Things I've Done: 1

 
 
 
 
 
Archives
 
   
October 25, 2004: Things I've Done: 1

When I was teaching English in Korea I used to play this game where I would ask my students to create a list of three things – typically jobs, but not necessarily. Two of these things were meant to be true and one had to be a lie. They would have to present their three things to the class then they would have to answer questions about each item. They would have to tell the truth about the two things that were true and they would have to continue to lie about the one that was a lie. Then the class voted on which one they thought was made up. It usually worked out splendidly.
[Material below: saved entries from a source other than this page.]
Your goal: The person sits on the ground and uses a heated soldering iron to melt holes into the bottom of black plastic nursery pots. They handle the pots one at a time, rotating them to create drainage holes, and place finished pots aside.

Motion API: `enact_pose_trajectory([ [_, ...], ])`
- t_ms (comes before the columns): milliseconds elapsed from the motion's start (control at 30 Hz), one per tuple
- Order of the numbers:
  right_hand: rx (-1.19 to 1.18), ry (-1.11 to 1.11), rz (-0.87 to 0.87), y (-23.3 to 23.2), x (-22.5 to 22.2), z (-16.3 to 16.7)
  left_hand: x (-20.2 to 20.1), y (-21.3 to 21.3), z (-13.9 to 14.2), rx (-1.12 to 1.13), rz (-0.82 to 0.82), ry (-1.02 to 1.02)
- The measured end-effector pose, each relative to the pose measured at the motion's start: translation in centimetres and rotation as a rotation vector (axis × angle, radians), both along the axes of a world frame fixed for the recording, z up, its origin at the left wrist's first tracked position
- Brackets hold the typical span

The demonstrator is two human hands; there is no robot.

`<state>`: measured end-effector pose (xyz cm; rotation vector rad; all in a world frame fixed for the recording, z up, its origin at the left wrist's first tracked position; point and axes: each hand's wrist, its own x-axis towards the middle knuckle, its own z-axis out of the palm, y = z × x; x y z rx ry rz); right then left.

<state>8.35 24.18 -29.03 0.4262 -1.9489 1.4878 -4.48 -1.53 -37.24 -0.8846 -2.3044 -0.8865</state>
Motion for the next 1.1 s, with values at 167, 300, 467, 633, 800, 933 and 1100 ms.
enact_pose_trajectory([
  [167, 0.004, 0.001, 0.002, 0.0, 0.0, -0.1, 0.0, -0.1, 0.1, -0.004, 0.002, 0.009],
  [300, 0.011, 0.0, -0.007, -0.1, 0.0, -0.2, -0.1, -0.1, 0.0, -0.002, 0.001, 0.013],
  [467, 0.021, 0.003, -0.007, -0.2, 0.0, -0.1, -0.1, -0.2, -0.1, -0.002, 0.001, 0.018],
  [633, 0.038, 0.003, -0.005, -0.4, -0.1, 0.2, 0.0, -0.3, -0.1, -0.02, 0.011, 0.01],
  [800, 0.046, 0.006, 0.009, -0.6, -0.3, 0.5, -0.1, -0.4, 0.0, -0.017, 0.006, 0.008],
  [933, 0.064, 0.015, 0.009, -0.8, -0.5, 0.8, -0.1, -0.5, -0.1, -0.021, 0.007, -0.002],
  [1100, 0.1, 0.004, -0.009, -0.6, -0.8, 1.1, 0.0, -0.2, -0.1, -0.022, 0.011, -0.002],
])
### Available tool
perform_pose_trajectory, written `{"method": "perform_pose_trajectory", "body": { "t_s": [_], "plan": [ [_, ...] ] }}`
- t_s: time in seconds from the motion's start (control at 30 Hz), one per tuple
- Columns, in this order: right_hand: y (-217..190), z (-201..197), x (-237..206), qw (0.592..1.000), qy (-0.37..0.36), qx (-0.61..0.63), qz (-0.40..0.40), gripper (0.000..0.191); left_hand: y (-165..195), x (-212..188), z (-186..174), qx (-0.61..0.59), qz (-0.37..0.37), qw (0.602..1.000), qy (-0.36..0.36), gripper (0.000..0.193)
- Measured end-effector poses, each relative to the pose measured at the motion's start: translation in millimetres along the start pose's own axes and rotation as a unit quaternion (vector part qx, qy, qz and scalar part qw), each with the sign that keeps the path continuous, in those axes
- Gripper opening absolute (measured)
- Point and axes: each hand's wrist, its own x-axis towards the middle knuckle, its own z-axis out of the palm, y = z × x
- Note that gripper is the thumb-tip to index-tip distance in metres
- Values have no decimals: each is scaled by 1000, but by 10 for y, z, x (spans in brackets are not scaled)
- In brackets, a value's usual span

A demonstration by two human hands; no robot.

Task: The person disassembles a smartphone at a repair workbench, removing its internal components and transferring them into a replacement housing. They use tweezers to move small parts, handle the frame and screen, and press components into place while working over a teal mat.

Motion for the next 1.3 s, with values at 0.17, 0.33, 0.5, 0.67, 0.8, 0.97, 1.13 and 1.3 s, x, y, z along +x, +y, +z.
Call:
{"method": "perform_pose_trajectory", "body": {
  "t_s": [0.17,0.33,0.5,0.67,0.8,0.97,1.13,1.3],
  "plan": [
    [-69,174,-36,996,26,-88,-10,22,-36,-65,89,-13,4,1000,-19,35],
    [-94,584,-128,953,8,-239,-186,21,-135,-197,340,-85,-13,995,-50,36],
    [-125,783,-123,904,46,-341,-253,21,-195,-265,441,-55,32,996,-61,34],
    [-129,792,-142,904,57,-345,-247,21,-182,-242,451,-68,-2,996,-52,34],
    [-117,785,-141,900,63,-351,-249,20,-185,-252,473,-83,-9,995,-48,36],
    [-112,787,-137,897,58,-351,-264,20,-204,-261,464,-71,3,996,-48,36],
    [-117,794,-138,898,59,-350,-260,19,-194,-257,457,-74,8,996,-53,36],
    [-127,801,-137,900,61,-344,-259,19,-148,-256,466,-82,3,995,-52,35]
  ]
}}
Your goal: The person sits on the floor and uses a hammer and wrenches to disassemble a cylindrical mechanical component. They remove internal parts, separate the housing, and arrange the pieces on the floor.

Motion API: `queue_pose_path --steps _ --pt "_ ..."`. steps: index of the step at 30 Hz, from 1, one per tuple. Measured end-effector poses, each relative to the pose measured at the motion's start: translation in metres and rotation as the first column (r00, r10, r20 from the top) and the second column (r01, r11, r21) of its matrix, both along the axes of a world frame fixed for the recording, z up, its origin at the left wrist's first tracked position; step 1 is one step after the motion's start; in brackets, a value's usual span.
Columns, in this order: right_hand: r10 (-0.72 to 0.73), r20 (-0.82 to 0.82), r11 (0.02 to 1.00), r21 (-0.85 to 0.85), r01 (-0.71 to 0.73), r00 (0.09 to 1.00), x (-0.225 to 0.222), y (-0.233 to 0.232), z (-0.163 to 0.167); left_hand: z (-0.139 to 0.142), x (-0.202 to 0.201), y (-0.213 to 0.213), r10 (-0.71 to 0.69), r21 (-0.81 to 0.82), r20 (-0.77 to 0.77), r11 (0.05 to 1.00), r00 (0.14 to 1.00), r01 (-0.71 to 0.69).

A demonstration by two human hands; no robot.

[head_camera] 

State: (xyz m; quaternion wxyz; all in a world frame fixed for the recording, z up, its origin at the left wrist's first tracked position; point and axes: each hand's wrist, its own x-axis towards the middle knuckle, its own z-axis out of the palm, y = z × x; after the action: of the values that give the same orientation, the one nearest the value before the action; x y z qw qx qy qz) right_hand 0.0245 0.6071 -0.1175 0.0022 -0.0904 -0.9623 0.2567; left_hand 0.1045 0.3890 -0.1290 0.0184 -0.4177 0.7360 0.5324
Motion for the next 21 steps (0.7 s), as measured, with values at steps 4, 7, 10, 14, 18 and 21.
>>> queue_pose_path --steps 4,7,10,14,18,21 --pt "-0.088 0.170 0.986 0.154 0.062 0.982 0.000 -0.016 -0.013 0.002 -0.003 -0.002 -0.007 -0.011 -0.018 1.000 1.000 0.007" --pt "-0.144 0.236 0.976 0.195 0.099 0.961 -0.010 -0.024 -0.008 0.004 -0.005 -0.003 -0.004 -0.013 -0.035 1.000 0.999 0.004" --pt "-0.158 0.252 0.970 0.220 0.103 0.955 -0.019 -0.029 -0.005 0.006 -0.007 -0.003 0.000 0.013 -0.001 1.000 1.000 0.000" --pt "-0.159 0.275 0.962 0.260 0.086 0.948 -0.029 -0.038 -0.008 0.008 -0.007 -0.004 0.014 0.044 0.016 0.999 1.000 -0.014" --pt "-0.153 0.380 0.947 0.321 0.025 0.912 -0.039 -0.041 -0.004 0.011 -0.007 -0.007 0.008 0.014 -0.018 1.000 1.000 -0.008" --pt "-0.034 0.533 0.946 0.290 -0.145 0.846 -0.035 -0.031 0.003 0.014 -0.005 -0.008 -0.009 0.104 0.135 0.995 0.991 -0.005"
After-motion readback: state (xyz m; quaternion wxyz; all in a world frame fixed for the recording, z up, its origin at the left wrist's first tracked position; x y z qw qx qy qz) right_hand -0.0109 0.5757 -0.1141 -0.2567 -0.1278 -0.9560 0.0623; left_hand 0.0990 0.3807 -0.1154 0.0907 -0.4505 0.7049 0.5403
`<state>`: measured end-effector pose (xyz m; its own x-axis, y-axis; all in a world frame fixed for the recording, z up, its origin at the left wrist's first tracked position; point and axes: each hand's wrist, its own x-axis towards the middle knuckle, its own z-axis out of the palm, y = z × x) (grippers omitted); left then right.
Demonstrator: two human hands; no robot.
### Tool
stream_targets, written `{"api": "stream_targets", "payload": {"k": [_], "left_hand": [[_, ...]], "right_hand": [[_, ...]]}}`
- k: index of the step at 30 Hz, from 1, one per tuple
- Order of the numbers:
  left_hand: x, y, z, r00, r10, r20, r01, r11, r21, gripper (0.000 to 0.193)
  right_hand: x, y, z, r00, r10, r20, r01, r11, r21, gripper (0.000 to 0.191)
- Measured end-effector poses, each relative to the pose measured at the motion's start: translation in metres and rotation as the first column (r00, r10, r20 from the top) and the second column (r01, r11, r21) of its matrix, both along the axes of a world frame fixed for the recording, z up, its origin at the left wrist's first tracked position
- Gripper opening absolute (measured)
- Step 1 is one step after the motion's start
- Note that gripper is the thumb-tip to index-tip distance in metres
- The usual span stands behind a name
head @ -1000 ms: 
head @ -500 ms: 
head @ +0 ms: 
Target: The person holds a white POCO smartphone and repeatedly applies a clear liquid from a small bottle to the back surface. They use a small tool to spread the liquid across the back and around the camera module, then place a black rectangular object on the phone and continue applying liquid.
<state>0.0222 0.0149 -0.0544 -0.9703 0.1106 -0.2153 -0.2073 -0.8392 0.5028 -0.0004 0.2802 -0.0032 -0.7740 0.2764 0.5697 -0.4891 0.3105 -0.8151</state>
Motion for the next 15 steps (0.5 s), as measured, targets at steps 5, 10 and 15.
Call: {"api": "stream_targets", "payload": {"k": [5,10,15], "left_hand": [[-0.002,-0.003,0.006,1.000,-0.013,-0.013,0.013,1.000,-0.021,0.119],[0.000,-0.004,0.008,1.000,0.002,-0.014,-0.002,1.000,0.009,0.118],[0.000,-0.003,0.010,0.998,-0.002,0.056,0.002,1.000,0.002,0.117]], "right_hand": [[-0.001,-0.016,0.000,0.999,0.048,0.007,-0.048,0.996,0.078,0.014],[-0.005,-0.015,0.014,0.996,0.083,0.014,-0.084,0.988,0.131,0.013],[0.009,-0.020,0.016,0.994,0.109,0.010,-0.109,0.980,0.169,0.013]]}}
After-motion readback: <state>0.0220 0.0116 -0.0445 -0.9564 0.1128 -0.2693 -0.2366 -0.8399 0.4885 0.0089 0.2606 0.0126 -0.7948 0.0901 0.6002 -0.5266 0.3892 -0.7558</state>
Occasionally I would get a student who was morally opposed to lying and sometimes I would get students who were just awful at lying but it was mostly fun.

By means of example I would go first. I would almost always use jobs.

When I was about 20, I worked in a factory. I would bicycle to the industrial part of town to go to work. I worked with three or four tough looking guys who talked about beer and girls and very little else. I think it was the only actual job that I had that had a time clock with a punch card and everything. The factory was steamy and smelled of burning plastic. And for good reason. We made plastic fences.

It was my job to dump rather heavy buckets of plastic pellets in a giant hopper which were melted and then squeezed out – not unlike a Playdo fun factory – variously colored plastic fences. I then had to run down the steps of this giant hopper, grab the lead of the rather hot plastic fence coming out and then attach it to a giant roller. I then had to set the roller to turn, rolling up the hopper’s giant plastic excrement. The fences were almost always orange. Sometimes they were garbage bag green. And every once in a splendid while, they were yellow. I also had to load the large bulky rolls onto skids and drive this tiny tractor around to unload the rolls in storage. Almost always I had to do all of these things at once. It was very tricky to time. It was also very tricky to take a break or to go to the bathroom.

Late one night, feeling equally reckless and trapped in my repetitive tasks, I dumped into the giant stinking steaming hopper a little of the orange pellets, and then, a little of the yellow, and then a little of the green. I wanted more colors. The result was not surprisingly horrible. We also had a machine that melted down mistakes. This garish roll of plastic fence was liquefied and then gratefully tossed. Unlike with Playdo, where, when you mix all the colors, you get a dull grey ball, this liquid plastic abortion was more akin to the color of cat sick. It was ghastly.

My coworkers were fairly congenial although somewhat surly-looking and quite often they would show up to work hung-over or drunk or hung-over and drunk. When I went home, my clothes, my hair, my skin smelled of plastic. It was nearly two weeks after finishing this job that I stopped smelling plastic.

SS

 
     
 

I’m not nearly sure what this thing is. I found it in the trash on Sunday. They look like antique pilot goggles but the lenses are really dark as with a welder’s mask. The only thing I know is that for the next eclipse, I’m set.

Posted by: ss at October 25, 2004 12:18 PM

I give up. I cannot figure out what that object is. It looks like some sort of S&M or medieval torture device, but the round parts look like lenses.